■ **EXERCISE PROMPT**: Give the number of lines in the following entries that contain the word "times", with nothing added.
=== DATASET RECORDS ===
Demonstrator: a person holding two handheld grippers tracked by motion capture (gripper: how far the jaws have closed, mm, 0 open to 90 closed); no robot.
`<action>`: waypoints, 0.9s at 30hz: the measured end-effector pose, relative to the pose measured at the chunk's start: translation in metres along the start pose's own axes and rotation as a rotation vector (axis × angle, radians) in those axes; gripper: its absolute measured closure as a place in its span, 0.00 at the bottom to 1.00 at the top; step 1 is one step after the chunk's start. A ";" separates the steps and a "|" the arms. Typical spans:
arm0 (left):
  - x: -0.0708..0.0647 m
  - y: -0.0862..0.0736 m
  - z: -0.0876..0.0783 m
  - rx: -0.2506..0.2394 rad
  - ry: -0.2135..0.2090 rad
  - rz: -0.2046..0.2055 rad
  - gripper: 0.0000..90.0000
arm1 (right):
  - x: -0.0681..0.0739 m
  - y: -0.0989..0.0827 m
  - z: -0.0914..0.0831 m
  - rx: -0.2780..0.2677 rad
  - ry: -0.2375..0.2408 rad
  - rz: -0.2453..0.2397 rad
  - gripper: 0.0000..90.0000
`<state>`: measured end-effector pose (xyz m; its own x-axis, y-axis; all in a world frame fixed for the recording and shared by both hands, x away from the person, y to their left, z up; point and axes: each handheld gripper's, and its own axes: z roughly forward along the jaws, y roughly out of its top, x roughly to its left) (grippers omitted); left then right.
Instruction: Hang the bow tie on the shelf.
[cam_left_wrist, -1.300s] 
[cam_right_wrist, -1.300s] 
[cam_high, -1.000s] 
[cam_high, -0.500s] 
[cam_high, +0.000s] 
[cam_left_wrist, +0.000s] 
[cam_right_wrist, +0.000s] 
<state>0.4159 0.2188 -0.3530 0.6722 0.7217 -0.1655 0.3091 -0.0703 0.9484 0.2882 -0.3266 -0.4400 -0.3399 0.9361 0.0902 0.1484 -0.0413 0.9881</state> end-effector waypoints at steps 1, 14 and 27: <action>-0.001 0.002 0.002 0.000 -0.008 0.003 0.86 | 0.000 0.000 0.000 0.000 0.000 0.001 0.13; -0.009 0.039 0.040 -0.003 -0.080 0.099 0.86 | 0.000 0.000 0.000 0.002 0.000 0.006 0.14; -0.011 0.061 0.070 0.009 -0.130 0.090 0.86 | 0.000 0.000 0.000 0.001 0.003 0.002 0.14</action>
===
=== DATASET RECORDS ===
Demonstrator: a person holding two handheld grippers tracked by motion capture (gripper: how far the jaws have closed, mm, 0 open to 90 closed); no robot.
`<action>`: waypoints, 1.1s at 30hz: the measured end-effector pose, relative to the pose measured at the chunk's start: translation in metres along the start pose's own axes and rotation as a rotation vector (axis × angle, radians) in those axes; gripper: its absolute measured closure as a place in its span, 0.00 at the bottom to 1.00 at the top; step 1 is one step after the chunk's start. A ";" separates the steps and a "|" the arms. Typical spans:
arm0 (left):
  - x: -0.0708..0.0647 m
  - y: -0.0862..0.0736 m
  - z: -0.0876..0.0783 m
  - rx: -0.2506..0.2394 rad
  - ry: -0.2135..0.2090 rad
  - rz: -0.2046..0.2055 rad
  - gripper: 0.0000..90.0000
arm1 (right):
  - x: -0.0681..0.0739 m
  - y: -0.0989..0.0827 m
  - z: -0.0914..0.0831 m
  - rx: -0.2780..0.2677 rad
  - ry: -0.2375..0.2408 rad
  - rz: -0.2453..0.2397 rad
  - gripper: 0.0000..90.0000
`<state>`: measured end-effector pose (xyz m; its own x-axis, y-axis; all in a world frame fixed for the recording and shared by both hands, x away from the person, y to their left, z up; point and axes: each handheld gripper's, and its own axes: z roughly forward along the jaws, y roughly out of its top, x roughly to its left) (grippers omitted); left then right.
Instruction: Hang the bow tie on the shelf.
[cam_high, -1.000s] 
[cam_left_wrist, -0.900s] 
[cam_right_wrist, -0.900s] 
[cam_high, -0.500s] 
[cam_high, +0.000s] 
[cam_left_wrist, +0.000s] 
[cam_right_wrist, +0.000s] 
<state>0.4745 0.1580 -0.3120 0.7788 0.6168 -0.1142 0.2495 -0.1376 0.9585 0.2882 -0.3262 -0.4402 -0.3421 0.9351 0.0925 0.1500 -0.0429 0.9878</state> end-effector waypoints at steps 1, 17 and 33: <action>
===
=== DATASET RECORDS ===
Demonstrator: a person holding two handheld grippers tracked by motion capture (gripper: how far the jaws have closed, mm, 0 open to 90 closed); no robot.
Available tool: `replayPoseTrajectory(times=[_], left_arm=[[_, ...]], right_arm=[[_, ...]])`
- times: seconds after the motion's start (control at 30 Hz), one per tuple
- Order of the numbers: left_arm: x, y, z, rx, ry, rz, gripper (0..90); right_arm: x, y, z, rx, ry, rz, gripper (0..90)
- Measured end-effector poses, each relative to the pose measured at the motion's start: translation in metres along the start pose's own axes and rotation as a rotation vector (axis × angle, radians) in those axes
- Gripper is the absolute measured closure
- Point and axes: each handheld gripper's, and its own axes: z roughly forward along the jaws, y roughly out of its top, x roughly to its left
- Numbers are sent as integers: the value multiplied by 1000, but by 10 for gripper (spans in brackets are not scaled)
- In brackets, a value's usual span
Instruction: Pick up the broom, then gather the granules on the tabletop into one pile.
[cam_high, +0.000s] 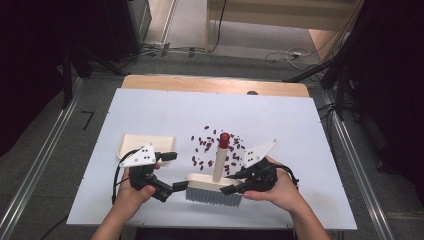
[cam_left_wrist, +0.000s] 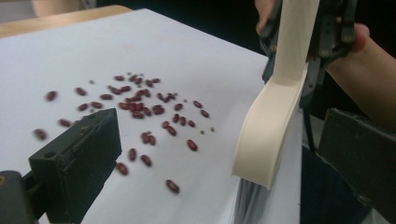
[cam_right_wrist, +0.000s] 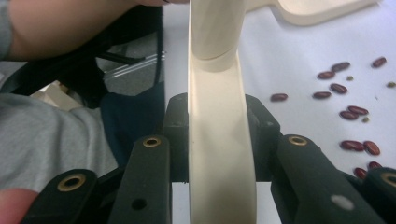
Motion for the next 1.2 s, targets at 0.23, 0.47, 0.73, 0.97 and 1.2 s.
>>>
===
■ **EXERCISE SOLUTION**: 2